O desafio, para aqueles que assumem essa perspectiva, é fazer aprender a ler ao mesmo tempo em que se faz o aluno participar da cultura escrita, interagindo com textos reais, com propósitos efetivos e em busca da construção de sentidos. Versões mais radicais dessa perspectiva assumem que as atividades com o sistema de escrita só podem ocorrer no interior de práticas de leitura (ou de escrita); outras perspectivas julgam que é difícil e pouco proveitoso fazer a atenção do aluno voltar-se ora para a compreensão, ora para o sistema, sendo necessário trabalhar alternadamente com uma e outra dimensão.


Verbetes associados: Alfabetização, Leitura em voz alta, Leitura silenciosa, Letramento, Letramento escolar, Oralidade e escrita , Práticas e eventos de letramento , Usos sociais da língua escrita


Referências bibliográficas:
BATISTA, A. A. G. Alfabetização, leitura e ensino de Português: perspectivas curriculares. Revista Contemporânea de Educação. Rio de Janeiro: Faculdade de Educação da UFRJ, n. 12, p. 9—35, ago-dez, 2011.
CHARTIER, R. Textos, impressos, Leituras. In: _____. A História Cultural: entre práticas e representações. Lisboa: Difel, 1990. 121-139,
DARNTON, R. Primeiros passos para uma história da leitura. In: ______. O beijo de Lamourette: mídia, cultura e revolução. São Paulo: Companhia das Letras, 2010. p. 168-201.
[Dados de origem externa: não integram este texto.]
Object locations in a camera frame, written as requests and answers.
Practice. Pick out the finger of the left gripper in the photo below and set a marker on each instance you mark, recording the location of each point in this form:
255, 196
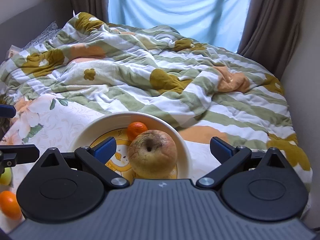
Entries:
7, 111

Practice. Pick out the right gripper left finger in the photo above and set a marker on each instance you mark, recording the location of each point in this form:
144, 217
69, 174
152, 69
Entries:
93, 160

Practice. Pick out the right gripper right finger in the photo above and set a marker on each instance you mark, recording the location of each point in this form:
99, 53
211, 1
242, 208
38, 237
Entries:
232, 159

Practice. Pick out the orange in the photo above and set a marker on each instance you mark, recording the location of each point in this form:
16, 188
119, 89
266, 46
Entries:
9, 205

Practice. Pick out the small green apple left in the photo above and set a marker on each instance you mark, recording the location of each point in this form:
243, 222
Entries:
6, 177

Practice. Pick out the cream yellow ceramic bowl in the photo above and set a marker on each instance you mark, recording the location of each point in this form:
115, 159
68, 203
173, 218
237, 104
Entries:
115, 125

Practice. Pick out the small mandarin in bowl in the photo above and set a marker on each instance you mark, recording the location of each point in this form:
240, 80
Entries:
134, 129

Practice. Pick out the large yellowish apple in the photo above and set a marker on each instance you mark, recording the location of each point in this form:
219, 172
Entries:
153, 154

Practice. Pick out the grey headboard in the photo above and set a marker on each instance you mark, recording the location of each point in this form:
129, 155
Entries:
27, 25

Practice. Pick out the grey patterned pillow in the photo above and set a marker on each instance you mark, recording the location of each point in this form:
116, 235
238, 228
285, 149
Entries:
48, 33

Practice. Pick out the striped floral duvet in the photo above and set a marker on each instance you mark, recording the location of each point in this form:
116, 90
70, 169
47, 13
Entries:
113, 68

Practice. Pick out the right brown curtain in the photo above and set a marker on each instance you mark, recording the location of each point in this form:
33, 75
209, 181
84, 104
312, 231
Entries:
271, 32

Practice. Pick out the light blue window cloth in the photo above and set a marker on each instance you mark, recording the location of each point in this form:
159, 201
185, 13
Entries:
216, 22

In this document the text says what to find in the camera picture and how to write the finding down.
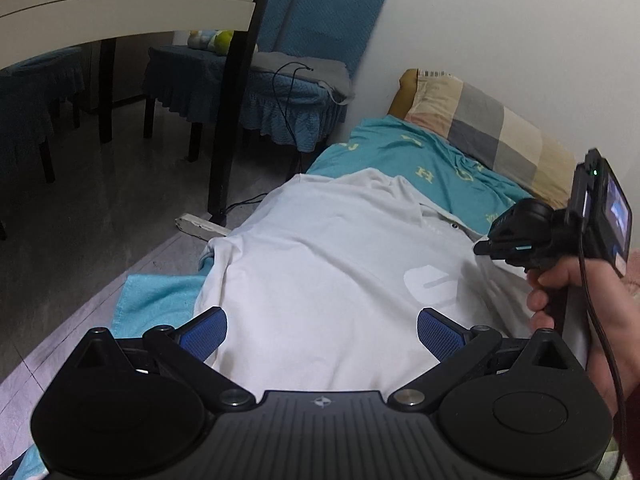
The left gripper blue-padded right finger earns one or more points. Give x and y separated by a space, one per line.
462 353

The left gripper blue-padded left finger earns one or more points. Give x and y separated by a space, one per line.
184 350

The white polo shirt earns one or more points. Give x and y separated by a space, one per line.
323 285

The plaid checkered pillow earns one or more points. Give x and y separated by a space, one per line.
483 128

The white power strip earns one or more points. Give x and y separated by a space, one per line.
200 228

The teal patterned bed sheet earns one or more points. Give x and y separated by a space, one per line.
453 181

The grey cloth on chair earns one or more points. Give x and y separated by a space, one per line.
331 75

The blue covered chair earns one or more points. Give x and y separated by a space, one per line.
296 112
189 82

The yellow green plush toy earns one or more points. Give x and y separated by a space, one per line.
216 41

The white desk with black legs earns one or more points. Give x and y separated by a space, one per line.
34 27

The black action camera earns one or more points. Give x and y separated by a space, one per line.
599 212

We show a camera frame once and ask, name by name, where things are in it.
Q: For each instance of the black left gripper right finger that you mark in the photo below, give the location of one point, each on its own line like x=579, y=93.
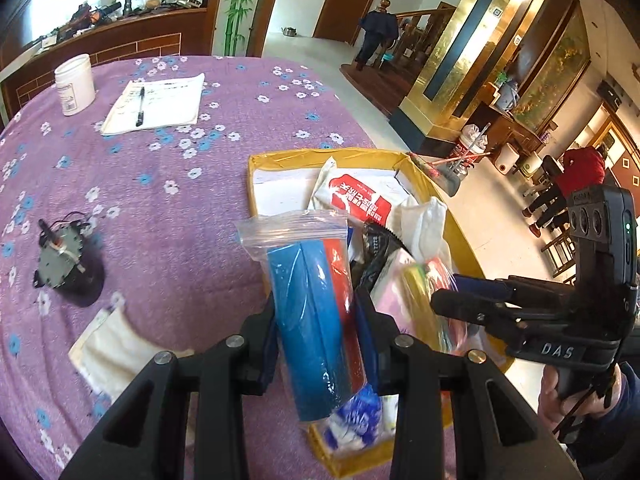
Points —
x=497, y=435

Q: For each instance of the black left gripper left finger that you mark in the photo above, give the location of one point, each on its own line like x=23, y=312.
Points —
x=143, y=434

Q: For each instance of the blue Vinda tissue pack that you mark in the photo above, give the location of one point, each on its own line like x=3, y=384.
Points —
x=355, y=425

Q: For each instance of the colourful sponge pack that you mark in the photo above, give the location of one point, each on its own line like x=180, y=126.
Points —
x=447, y=335

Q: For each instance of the red blue sponge bag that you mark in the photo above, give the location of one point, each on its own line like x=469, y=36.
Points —
x=305, y=257

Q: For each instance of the black plastic package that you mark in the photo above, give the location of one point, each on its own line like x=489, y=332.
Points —
x=378, y=244

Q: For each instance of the yellow taped white box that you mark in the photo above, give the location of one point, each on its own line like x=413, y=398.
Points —
x=387, y=163

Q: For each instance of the red label wet wipes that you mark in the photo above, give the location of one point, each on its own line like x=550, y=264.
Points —
x=365, y=194

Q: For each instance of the pink tissue pack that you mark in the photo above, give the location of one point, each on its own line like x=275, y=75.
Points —
x=400, y=292

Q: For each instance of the white plastic bag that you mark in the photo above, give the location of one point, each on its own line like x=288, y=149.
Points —
x=422, y=231

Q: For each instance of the right hand on handle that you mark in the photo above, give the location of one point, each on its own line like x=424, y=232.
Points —
x=552, y=409

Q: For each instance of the white folded cloth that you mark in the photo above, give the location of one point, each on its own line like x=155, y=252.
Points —
x=109, y=353

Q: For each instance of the person in red jacket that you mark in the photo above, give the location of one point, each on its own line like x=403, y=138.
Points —
x=582, y=168

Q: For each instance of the broom and dustpan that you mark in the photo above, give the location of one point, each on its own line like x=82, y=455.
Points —
x=447, y=164

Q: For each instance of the purple floral tablecloth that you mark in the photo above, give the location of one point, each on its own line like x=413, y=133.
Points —
x=161, y=206

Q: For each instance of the black pen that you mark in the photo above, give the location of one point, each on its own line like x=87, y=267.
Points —
x=140, y=115

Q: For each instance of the white paper notepad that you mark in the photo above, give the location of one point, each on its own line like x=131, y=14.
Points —
x=167, y=102

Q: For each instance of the person in dark coat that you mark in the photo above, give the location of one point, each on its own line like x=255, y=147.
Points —
x=380, y=29

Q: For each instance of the white plastic jar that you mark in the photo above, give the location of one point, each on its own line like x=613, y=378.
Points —
x=73, y=81

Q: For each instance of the wooden sideboard with clutter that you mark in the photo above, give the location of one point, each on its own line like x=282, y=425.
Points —
x=189, y=32

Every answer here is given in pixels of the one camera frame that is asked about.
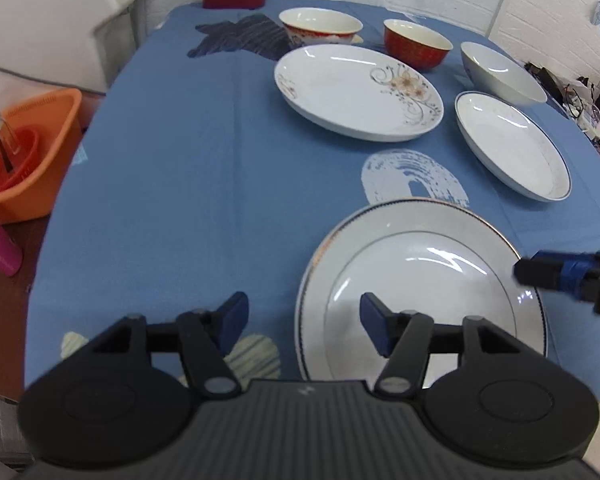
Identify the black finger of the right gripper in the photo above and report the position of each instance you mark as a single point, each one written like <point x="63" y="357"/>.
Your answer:
<point x="565" y="272"/>

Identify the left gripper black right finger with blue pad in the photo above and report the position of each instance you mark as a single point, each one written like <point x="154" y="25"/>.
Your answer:
<point x="403" y="338"/>

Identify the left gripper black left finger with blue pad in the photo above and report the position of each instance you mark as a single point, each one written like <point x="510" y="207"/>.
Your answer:
<point x="206" y="338"/>

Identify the plain white bowl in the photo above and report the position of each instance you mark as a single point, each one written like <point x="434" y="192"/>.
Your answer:
<point x="492" y="72"/>

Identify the gold rimmed white plate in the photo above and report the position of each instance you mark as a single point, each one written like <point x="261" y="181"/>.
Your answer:
<point x="420" y="255"/>

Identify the blue rimmed white plate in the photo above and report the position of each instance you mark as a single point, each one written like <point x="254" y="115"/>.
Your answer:
<point x="516" y="150"/>

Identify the blue patterned tablecloth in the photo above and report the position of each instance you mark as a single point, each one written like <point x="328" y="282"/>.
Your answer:
<point x="197" y="180"/>

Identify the floral white plate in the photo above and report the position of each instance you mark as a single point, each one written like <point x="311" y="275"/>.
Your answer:
<point x="359" y="93"/>

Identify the orange plastic basin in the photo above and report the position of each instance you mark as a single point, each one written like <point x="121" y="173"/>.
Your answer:
<point x="49" y="128"/>

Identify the red bowl white inside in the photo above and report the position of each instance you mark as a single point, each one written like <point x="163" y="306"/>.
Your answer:
<point x="415" y="45"/>

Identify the white bowl red pattern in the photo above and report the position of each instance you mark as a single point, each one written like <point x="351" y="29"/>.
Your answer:
<point x="309" y="26"/>

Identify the white appliance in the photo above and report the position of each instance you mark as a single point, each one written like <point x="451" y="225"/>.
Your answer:
<point x="67" y="43"/>
HEATH, S. B. What no bedtime story means: narrative skills at home and school. In: DURANTI, A. (Org.). Linguistic anthropology: a reader. Oxford: Blackwel, 2001. p. 49-75.
KLEIMAN, A. Trajetórias de acesso ao mundo da escrita: relevância das práticas não escolares de letramento para o letramento escolar. PERSPECTIVA, Florianópolis, v. 28, n. 2, 375-400, jul./dez. 2010.